Interim Financial Report

20 Capital, reserves and dividends

  1. Dividends

The board of Directors of the Company does not recommend declaration and payment of interim dividend in respect of the six months ended 30 June 2020 (six months ended 30 June 2019: nil).

  1. Equity settled share-based transactions

There were no share options granted to employees of the Company under the Company's employee share option scheme during the six months ended 30 June 2020 (No share options were granted during the six months ended 30 June 2019).

No options were exercised during the six months ended 30 June 2020 (six months ended 30 June 2019: nil).

  1. Perpetual notes

The Company issued perpetual notes which were listed on the Singapore Exchange Securities Trading Limited on 4 May 2017, with a principal amount of USD195,000,000 and with a fair value of USD75,897,000. On 15 April 2019, the Company redeemed principal amount of USD23,972,000 with a fair value of USD9,328,000 through the debt refinancing. After the debt refinancing, the outstanding principal amount of perpetual notes was USD171,028,000 with a fair value of USD66,569,000. There was no change during the six months ended 30 June 2020.

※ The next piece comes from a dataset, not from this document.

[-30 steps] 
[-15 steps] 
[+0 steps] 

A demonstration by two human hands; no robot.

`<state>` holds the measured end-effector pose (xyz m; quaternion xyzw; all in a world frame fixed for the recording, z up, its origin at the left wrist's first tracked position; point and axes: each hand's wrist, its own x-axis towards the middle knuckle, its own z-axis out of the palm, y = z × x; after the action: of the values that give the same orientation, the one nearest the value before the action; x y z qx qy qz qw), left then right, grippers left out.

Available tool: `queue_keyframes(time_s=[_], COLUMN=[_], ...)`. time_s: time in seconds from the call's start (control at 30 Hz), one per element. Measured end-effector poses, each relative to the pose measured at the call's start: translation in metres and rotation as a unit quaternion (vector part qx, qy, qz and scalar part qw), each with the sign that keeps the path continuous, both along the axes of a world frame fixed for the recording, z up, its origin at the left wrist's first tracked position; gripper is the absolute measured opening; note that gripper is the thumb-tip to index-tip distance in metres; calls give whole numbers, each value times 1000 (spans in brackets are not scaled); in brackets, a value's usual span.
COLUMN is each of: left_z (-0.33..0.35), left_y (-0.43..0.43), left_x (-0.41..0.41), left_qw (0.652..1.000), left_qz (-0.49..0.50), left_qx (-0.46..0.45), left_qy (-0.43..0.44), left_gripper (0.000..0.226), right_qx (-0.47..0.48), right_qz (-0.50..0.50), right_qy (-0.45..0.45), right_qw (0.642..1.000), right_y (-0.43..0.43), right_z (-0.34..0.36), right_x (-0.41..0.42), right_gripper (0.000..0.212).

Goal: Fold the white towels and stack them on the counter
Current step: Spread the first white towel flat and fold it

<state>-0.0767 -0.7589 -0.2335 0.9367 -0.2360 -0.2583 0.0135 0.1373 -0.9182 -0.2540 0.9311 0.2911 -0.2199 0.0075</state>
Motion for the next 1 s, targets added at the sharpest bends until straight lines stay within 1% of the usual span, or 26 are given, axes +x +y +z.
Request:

The perpetual notes have no fixed maturity and are redeemable at the Company's option. The distribution payments can be deferred at the discretion of the Company. So long as the perpetual notes are outstanding, the Company shall not declare or pay any dividend or make any distribution on or with respect to its capital shares; or redeem, reduce, cancel, buy-back or acquire for any consideration any of its capital shares.

Fair value of the perpetual notes was valued by the management with the reference to a valuation report issued by an independent valuer based on the discounted cash flow method.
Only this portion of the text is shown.